In the article, the two authors state that “the training process for a single AI model… can consume thousands of megawatt hours of electricity and emit hundreds of tons of carbon. This is roughly equivalent to the annual carbon emissions of hundreds of households in America.”
There is little doubt that it takes a substantial amount of energy to train an AI model, but causing the same amount of environmental damage as a small town highlights the scale of that energy use.
Energy consumption, however, is not the only environmental impact of AI. In fact, it is the lesser of the two main problems. The issue most are concerned about is how much water AI is reported to consume.
In his article “Data Centers and Water Consumption,” written for the Environmental and Energy Study Institute, Miguel Yañez-Barnuevo states that “large data centers can consume up to five million gallons [of water] per day, equivalent to the water use of a town populated by 10,000 to 50,000 people.”

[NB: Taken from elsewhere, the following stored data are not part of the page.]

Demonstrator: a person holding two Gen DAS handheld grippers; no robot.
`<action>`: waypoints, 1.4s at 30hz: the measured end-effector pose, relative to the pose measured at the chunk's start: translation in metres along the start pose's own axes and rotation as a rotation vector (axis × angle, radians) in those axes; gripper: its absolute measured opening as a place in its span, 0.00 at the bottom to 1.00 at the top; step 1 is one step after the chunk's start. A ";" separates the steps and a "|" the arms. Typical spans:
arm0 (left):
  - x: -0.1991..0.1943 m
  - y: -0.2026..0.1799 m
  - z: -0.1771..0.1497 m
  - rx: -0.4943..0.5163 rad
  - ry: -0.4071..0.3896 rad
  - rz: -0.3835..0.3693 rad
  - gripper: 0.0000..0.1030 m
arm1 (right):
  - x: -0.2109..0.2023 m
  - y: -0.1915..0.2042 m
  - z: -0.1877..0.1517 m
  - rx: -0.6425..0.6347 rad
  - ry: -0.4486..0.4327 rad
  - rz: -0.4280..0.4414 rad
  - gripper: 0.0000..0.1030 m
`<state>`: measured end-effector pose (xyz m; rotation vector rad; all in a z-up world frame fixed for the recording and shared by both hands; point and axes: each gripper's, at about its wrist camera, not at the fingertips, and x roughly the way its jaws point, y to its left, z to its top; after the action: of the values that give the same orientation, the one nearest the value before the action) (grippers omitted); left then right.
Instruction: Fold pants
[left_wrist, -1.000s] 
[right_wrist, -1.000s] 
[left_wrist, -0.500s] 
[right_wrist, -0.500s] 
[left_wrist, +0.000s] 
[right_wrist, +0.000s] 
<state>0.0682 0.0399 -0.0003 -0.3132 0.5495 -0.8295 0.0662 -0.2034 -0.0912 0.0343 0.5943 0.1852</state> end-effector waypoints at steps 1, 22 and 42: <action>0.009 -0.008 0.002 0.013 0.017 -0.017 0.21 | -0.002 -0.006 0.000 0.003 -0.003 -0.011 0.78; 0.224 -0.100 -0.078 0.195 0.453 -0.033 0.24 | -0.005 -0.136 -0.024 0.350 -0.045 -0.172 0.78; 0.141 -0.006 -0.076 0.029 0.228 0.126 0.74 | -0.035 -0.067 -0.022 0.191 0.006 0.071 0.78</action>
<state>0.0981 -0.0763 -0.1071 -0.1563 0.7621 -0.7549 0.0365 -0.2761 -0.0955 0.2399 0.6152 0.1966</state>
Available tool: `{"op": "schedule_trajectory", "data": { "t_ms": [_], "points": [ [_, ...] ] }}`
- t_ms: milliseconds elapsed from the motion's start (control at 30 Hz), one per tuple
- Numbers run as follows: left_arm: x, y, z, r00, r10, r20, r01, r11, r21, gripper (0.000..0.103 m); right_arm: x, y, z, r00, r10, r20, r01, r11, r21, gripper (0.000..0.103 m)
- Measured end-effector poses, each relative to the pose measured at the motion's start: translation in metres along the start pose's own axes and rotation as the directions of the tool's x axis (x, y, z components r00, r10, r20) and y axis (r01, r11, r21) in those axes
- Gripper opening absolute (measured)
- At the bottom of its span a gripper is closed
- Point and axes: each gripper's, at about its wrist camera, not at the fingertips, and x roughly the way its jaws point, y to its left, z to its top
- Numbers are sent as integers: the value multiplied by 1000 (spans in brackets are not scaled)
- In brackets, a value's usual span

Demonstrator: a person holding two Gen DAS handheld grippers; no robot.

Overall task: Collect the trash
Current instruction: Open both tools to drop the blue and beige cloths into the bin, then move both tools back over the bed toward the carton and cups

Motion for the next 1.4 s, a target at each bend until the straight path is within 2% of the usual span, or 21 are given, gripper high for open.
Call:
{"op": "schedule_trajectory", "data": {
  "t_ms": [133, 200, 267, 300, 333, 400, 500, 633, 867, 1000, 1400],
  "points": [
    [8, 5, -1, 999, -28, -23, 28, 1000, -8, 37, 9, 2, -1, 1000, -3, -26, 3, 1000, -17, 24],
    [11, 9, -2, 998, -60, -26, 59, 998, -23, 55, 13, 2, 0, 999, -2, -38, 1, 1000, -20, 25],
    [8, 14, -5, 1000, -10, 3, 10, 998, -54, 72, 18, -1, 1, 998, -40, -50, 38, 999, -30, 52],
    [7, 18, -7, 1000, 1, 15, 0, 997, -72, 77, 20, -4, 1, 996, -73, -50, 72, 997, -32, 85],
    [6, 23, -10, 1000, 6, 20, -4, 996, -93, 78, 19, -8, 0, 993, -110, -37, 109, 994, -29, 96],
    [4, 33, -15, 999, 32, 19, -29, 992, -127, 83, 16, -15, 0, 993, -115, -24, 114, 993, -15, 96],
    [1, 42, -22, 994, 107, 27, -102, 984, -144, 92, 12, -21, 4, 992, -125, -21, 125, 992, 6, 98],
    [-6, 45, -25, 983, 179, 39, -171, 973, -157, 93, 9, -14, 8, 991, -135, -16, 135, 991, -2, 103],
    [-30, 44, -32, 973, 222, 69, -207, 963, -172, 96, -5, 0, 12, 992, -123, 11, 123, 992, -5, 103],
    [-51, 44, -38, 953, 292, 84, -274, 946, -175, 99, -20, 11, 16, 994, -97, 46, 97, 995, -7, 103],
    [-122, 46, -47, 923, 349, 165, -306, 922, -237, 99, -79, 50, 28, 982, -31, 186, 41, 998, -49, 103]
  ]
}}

Orange City, Iowa, has a population of 6,267, according to the 2020 U.S. Census. When training their models, AI data centers can consume more freshwater than a town at least twice the size of Orange City.
Yañez-Barnuevo also sites a study from the University of California, Riverside which says that each 100-word prompt given to an AI model consumes an estimates 519 milliliters of water. An amount of water that is roughly the same as what’s in the average plastic bottle.
As significant as that may sound, Yañez-Barnuevo explains in his article that this level of water consumption does not have to be the status quo. He notes that there are alternative ways to cool AI data centers. He goes further to say that there are more efficient ways, though those methods are more expensive for the companies that operate them.
With that in mind, the issue appears to be less about AI itself and more about the infrastructure and cost-saving decisions made by the companies that run large data centers.
As Yañez-Barnuevo says, “If the United States moves toward 100% renweable energy generatino and the retirement of fossil fuel plants, the water savings would be enormous, with billions of gallons of water saved, and more freshwater would be available for both human consumption and natural ecosystems.”